LALE BELKIS İLE SÖYLEŞİ/ YAVUZ PAK- PINAR ÇEKİRGE

0

BAZI DUYGULAR AŞKTAN DA ÜSTÜNDÜR

Perdede ve sahnede canlandırdığı her karakter hayata vurulmuş bir imzaydı aslında. Olağanı olağanüstüye çeviren bir imza da diyebiliriz buna. İçinde birçok kadın yaratıp onlarla birlikte, onlara rağmen yaşamak. Hep üretme. Çok sevilmek. Saygı görmek. Alkışlanmak. Ödüller. Başarı ve emek ödülleri. Kısaca, Lale Belkıs. Nam-ı diğer iyi kalpli ‘kötü kadın’. Hüzün tadında erguvan rengi gölgelerin yansıdığı pencerelerden birinde fırtınalara meydan okuyan o güzel, o rüzgarlı, o çarpıcı kadın. Şimdi yılları, anıları darmadağın dökme zamanı. Şimdi konuşma, anlatma, dinleme, kaydetme zamanı.

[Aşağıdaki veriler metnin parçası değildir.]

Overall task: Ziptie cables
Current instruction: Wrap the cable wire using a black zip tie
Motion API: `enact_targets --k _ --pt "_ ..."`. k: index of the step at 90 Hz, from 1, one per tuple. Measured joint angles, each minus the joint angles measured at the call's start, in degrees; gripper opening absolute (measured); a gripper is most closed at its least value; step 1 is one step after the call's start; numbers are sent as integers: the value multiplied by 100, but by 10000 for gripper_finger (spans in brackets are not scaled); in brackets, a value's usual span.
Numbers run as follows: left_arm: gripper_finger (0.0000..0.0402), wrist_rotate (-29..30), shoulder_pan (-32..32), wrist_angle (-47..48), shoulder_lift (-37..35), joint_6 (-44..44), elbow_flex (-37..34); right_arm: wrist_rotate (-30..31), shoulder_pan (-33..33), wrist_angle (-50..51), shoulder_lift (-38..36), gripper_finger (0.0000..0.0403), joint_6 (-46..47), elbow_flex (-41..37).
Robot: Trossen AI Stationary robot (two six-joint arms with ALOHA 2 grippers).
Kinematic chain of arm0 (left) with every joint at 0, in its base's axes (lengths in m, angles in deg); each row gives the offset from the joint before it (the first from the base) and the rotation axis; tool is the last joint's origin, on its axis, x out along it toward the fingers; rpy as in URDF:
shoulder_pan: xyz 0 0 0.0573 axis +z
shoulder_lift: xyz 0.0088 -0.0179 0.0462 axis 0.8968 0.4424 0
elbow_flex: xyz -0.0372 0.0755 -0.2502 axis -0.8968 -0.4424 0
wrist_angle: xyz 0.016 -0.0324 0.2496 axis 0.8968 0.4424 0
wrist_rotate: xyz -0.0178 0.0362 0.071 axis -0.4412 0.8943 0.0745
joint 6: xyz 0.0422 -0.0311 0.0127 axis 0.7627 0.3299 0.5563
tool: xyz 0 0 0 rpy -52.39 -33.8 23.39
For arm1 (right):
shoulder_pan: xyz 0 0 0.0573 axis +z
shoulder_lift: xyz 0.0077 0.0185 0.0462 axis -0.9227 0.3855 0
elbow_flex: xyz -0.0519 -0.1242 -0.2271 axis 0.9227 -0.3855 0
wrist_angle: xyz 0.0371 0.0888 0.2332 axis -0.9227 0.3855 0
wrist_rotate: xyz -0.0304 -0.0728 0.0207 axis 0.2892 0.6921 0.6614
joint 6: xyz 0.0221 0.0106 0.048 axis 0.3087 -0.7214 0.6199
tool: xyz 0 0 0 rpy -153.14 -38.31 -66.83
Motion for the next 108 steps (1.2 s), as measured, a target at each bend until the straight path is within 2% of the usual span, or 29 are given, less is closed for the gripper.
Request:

Ben Lale Oraloğlu, sizinle bir konuda görüşmek istiyorum.”

Lale Belkıs, hiç duraksamadan, “Elbette.” dedi.

Lale Oraloğlu Pangaltı’da Altı Tiyatrosu’nu kurmuştu. ”Evlilik Dolabı” adlı oyunu sahneleyeceklerdi ve İsveçli bir kız rolü vardı..Acaba ? Acaba Lale Belkıs bu rolü kabul edebilir miydi?

YAVUZ PAK-PINAR ÇEKİRGE
YAVUZ PAK-PINAR ÇEKİRGE

Heyecanlandı Lale Belkıs. Risk almalı mıydı, tanınmış bir mankendi..sonra oyunculukla ilgili bir eğitimi de yoktu? Ya başaramazsam, diye düşündü bir an. Kararsızdı. Lale Oraloğlu. “Sizi çalıştıracağım, endişelenmeyin,” dedi. Ali Oraloğlu da aynı fikirdeydi. O halde denemeliydi. Olmazsa bırakırdı. Ertesi gün Lale Oraloğlu’nun evinde buluştular. İlk okuma provasında, acemilik ve çekindiğinden olacak sesi titriyordu Lale Belkıs’ın. Doğru vurgulamalar yapamıyordu bir türlü. Huzursuzdu aslında, ustalara saygısızlık mı yapıyorum, diye düşünüyor, kendisini çaresiz hissediyordu. Lale Oraloğlu neredeyse gece gündüz, adeta bir kamp disiplini içinde Lale Belkıs’a  hem diksiyonunu, hem beden dilini en doğru biçimde kullanmayı öğretmeye başladı. Provalar…Provalar…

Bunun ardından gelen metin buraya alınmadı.